Maxim Healthcare Services
(253) 671-9909
Tacoma, WA
Support Services
ABA, Ideas For Finding Therapists, ABA, Therapy Services, ABA/Discrete Trial, Behavior Assessment, Early Intervention, Military Families, Play Therapy, Respite, Social Skills Training, Support / Tutoring
Ages Supported
1-5 Grade,11-12 Grade,6-8 Grade,9-10 Grade,Kindergarten,Preschool

Data Provided By:
Social Behavior Solutions
(253) 271-4151
Kent, WA
Support Services
ABA, Therapy Services, ABA/Discrete Trial, Academic Assessments, Behavorial Intervention, Early Intervention, Social Skills Training, Support / Tutoring, Verbal Behavior
Ages Supported
1-5 Grade,11-12 Grade,6-8 Grade,9-10 Grade,Adult,Kindergarten,Preschool

Data Provided By:
Equest Special Riders
(253) 531-8019
10423 Ainsworth Ave South
Tacoma, WA
Support Services
Hippotherapy (Horseback Riding), Summer Camp/ESY

Data Provided By:
Parent to Parent of Pierce County
(800) 5PA-RENT
6316 So. 12th Street
Tacoma, WA
Support Services
Marriage & Family Counseling, Support Organization

Data Provided By:
Talk About Curing Autism of Western Washington (TACA WA)
(360) 402-7511
2201 South 78th Street
Tacoma, WA
Support Services
ABA, Ideas For Finding Therapists, Behavorial Intervention, Biomedical Intervention, DAN! Doctors, DAN! Doctors, DAN! Pediatrics, DAN! Pediatrics, Doctor Referrals, Early Intervention, Helpful Websites, Nutritional Counseling, Research, State Resources, State Resources, Education, Support Group Meetings, Vaccine Awareness, Vaccine Awareness

Data Provided By:
Paula Herrington
(253) 874-9300
Federal Way, WA
Support Services
Assistive Technology, Early Intervention, Floortime, Sensory Integration, Social Skills Training, Speech Therapy, Summer Camp/ESY, Support / Tutoring, Support Group Meetings, Verbal Behavior
Ages Supported
1-5 Grade,11-12 Grade,6-8 Grade,9-10 Grade,Kindergarten,Preschool

Data Provided By:
ARC horizons, Inc.
(253) 228-1318
11115 154th Street Ct E
Puyallup, WA
Support Services
Early Intervention, RDI, Training/Seminars
Ages Supported
1-5 Grade,11-12 Grade,6-8 Grade,9-10 Grade,Kindergarten,Preschool

Data Provided By:
Parent to Parent Power
(253) 531-2022
1118 South 142nd Street
Tacoma, WA
Support Services
Educational Advocacy, Marriage & Family Counseling, Support Organization

Data Provided By:
Autism Center UW Tacoma
(253) 692-4721
University of Washington, Tacoma Box 358455
Tacoma, WA
Support Services
ABA/Discrete Trial, Marriage & Family Counseling, Other, Social Skills Training, Therapy Providers, Training/Seminars

Data Provided By:
Tacoma Speech and Hearing Center
(253) 472-6454
15 Oregon Ave
Tacoma, WA
Support Services
Speech Therapy, Therapy Providers

Data Provided By:
Data Provided By:

12 important needs of siblings and tips to address these needs

12 important needs of siblings and tips to address these needs

ASA

1. SIBLINGS NEED COMMUNICATION THAT IS OPEN, HONEST, DEVELOPMENTALLY APPROPRIATE, AND ONGOING. Parents may need to deal with their own thoughts and feelings before they can effectively share information with siblings. Children may show their stress through their withdrawal or through inappropriate behaviors. Siblings may be reluctant to ask questions due to not knowing what to ask or out of fear of hurting the parent. While doing research on siblings, Sandra Harris found that developmentally appropriate information can buffer the negative effects of a potentially stressful event (Harris, 1994).

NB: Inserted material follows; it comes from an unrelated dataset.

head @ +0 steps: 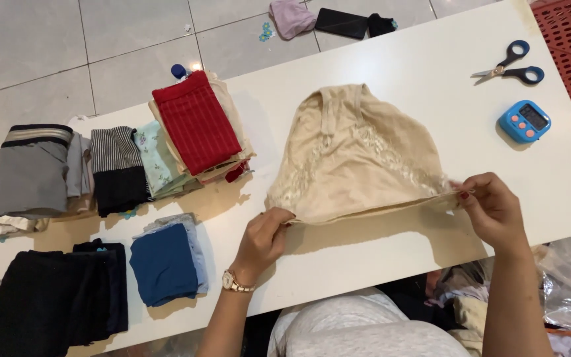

2. SIBLINGS NEED DEVELOPMENTALLY APPROPRIATE AND ONGOING INFORMATION ABOUT THEIR SIBLINGS’ ASD. Anxiety is most frequently the result of lack of information. Without information about a siblings’ disability, younger children may worry about “catching” the disability and/or whether they caused it. The young child will only be able to understand specific traits that they can see,
like the fact that the sibling does not talk or likes to line up their toys.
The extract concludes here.